TASK STATEMENT – The answer is to be an exact copy of the lines below running from the line with "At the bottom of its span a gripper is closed" down to the line with "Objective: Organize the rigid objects", both ends included, and nothing more.

▼▼▼

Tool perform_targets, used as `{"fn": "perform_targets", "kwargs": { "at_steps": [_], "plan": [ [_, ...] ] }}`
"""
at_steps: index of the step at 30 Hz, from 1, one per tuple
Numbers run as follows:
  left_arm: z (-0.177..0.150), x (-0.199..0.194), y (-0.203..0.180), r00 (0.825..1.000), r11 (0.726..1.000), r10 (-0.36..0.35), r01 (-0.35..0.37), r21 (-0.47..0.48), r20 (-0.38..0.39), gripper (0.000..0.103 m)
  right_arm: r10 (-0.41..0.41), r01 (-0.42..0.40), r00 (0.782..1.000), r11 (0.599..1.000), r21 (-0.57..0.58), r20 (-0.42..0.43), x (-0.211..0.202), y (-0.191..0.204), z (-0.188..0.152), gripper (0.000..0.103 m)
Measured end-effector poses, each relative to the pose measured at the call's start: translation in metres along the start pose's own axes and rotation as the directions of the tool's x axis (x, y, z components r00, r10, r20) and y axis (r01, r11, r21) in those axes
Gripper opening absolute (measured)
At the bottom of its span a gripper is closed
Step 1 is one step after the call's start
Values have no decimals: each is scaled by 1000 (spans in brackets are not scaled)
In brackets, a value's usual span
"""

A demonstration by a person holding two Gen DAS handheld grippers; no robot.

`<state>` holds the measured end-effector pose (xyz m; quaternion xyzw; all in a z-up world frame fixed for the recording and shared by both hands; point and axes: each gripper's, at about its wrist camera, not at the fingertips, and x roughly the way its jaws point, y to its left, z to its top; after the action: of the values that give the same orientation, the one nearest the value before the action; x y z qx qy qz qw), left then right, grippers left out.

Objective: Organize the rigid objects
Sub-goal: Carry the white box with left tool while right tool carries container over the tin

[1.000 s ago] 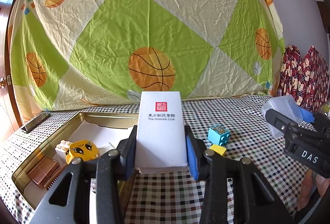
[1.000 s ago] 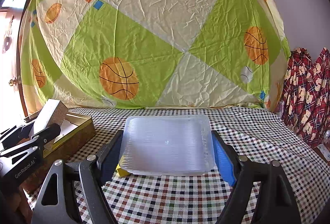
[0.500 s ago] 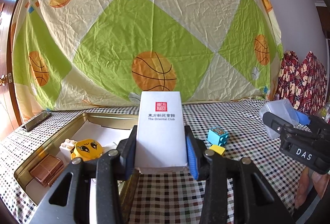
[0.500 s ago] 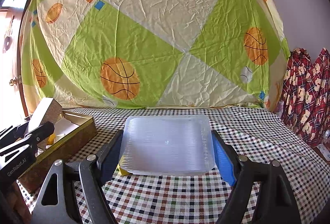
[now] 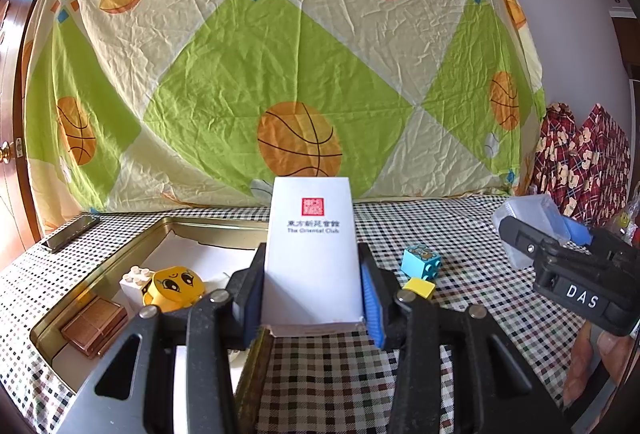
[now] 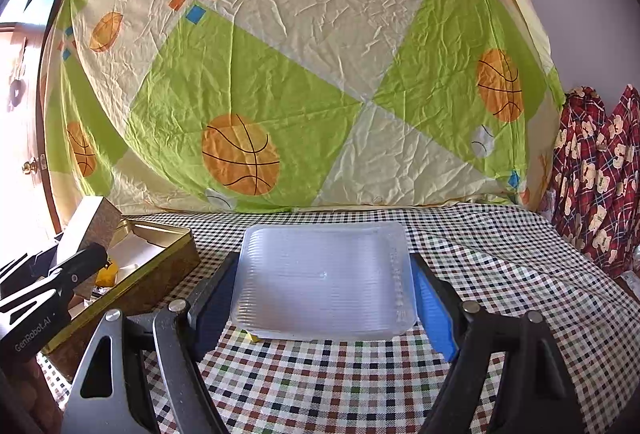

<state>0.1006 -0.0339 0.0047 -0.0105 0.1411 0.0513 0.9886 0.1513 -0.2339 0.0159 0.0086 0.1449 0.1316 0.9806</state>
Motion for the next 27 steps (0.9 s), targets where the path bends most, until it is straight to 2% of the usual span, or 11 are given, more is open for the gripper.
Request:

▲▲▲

TASK RESULT –
At the bottom of its span a gripper is closed
Step 1 is one step after the call's start
Values have no decimals: each is scaled by 1000 (spans in brackets are not scaled)
In brackets, a value's usual span
"""

A demonstration by a person holding two Gen DAS handheld grippers; no robot.

`<state>` holds the measured end-effector pose (xyz m; quaternion xyzw; all in a z-up world frame fixed for the recording and shared by both hands; point and axes: each gripper's, at about its wrist camera, not at the fingertips, and x roughly the way its jaws point, y to its left, z to its top; after the action: of the values that give the same orientation, the one nearest the value before the action; x y z qx qy qz qw), left then right, grippers left out.

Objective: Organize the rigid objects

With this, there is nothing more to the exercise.